O Instituto Nacional de Estudos e Pesquisas Educacionais Anísio Teixeira (Inep), ligado ao Ministério da Educação e organizador do Enem, ainda não sabe quais serão os desdobramentos do esquema para o exame nacional. Por meio de nota, o Inep afirmou que ainda não havia sido informado pela Polícia Federal sobre a fraude estourada em Minas. “Sobre o caso investigado em Minas Gerais, que visava desbaratar uma quadrilha que fraudava vestibulares em instituições privadas de ensino, o Inep não recebeu da Polícia Federal, até o momento, qualquer informação ou suposta relação dele com Enem.”
O instituto ainda informou que a segurança do exame nacional é feita pela PF. Nesta edição, o Inep eliminou 1.519 participantes por tentativa de fraudes, além das prisões realizadas por agentes federais.

Defesa adota cautela

Na tarde de ontem, defensores falaram com seus clientes depois dos depoimentos dados aos delegados responsáveis pelo caso. O advogado Diego Bouchardt informou que o estudante Élzio Gonçalves, um dos acusados de participar da quadrilha, negou participação no esquema. Ele foi transferido para o Ceresp na tarde de ontem, com outros nove acusados. “Meu cliente não conhece as outras pessoas que foram presas”, argumentou. Segundo o advogado, Élzio apenas deu carona, de Montes Claros até Belo Horizonte, a três estudantes que fizeram as provas para o curso de medicina na Faculdade de Ciências Médicas no domingo. Assim que tiver contato com o processo aberto pela Polícia Civil, o advogado pretende entrar com um pedido de liberdade para o cliente.





Segundo o advogado Délio Gandra, que representa três dos principais suspeitos de integrar o esquema – Áureo Moura, Roger Cardoso e Carlos Lobo – os clientes estão com prisão temporária decretada, que vale por cinco dias. “Vamos aguardar a distribuição do inquérito, para saber quais são as acusações que pesam contra eles”, disse o advogado.
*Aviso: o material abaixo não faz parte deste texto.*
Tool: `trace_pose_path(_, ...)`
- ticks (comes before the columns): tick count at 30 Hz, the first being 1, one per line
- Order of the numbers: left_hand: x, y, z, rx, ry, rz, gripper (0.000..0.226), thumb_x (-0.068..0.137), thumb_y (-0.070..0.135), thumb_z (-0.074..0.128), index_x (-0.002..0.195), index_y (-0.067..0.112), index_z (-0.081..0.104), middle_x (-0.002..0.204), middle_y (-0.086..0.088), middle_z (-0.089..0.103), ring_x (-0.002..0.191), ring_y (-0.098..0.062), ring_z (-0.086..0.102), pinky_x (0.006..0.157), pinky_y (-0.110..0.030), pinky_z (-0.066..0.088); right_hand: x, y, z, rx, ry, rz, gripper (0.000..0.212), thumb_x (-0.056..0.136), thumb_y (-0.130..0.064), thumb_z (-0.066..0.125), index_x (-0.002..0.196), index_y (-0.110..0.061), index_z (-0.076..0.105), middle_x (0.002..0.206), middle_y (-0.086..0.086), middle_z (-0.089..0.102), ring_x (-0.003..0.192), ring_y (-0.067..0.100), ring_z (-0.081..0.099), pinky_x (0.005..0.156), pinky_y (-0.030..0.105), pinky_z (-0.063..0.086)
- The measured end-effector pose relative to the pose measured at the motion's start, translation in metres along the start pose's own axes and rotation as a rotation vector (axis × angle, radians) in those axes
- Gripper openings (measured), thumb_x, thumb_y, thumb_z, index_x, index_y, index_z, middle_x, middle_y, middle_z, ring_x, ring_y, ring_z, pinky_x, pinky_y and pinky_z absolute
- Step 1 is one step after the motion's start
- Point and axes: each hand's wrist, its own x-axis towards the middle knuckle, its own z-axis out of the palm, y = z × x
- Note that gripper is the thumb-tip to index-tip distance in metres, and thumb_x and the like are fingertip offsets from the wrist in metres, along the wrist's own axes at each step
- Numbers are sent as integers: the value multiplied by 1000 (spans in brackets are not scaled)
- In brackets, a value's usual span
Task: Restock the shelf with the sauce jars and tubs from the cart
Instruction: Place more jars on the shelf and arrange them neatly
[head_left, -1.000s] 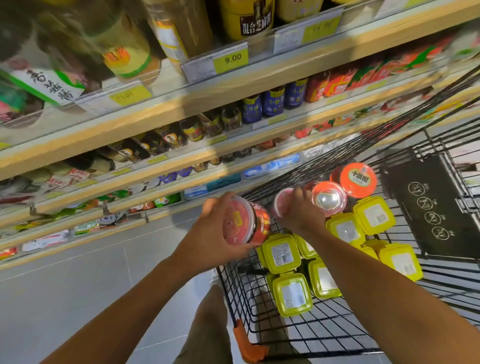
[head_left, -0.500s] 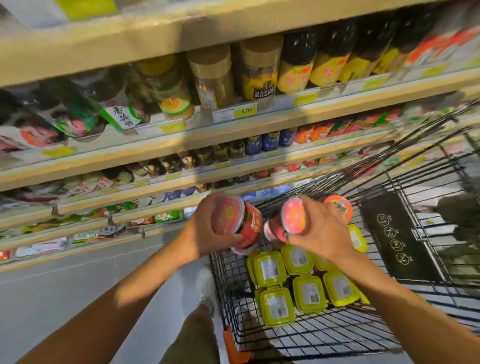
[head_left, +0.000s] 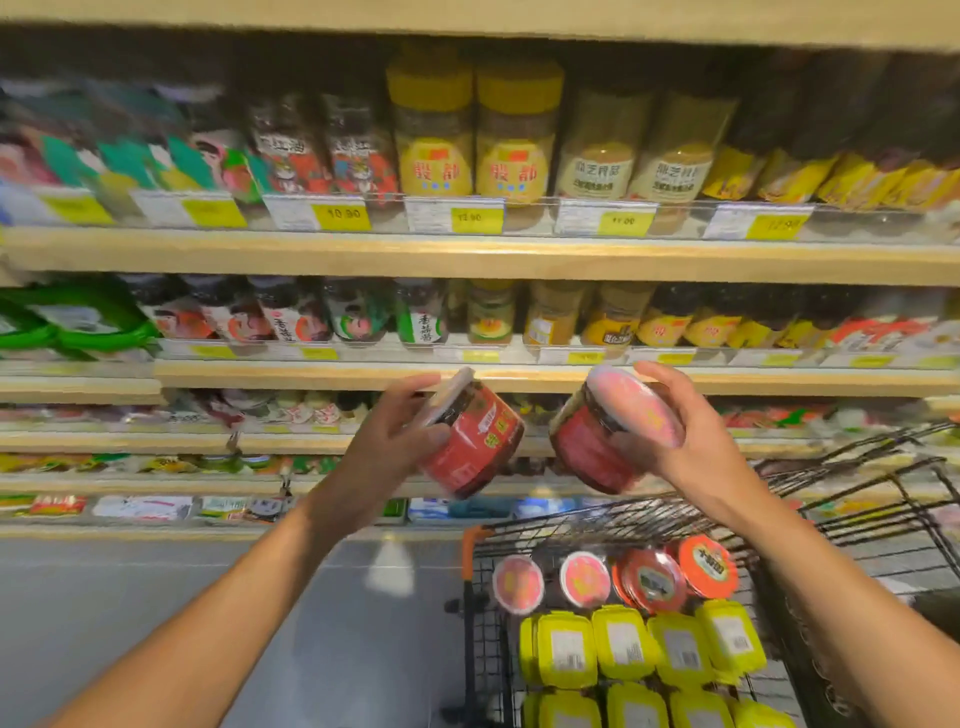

Gandra estranhou que os estudantes, que teriam se beneficiado da “suposta fraude”, tenham sido soltos mediante fiança. “Temos que avaliar se houve uma fraude ou apenas uma tentativa.”

VESTIBULAR MANTIDO Por meio de nota, a Faculdade de Ciências Médicas (FCM) informou que tem acompanhado as apurações da Polícia Civil relacionadas à fraude em seu vestibular para o curso de medicina. “A FCM foi informada da investigação e vem, desde então, colaborando com a polícia na identificação dos responsáveis, o que permitiu, inclusive, a infiltração de diversos policiais nos locais de prova”, explicou o comunicado.
Segundo a instituição, entre os suspeitos estão candidatos que usavam micropontos eletrônicos e pessoas que estavam do lado de fora dos locais de aplicação. “Os candidatos identificados pela polícia como participantes do esquema fraudulento serão excluídos do processo seletivo, de acordo com o previsto no edital do vestibular 2015”, informou. A faculdade acrescentou que a prisão dos envolvidos não resultou em prejuízos para o processo seletivo, que não será cancelado.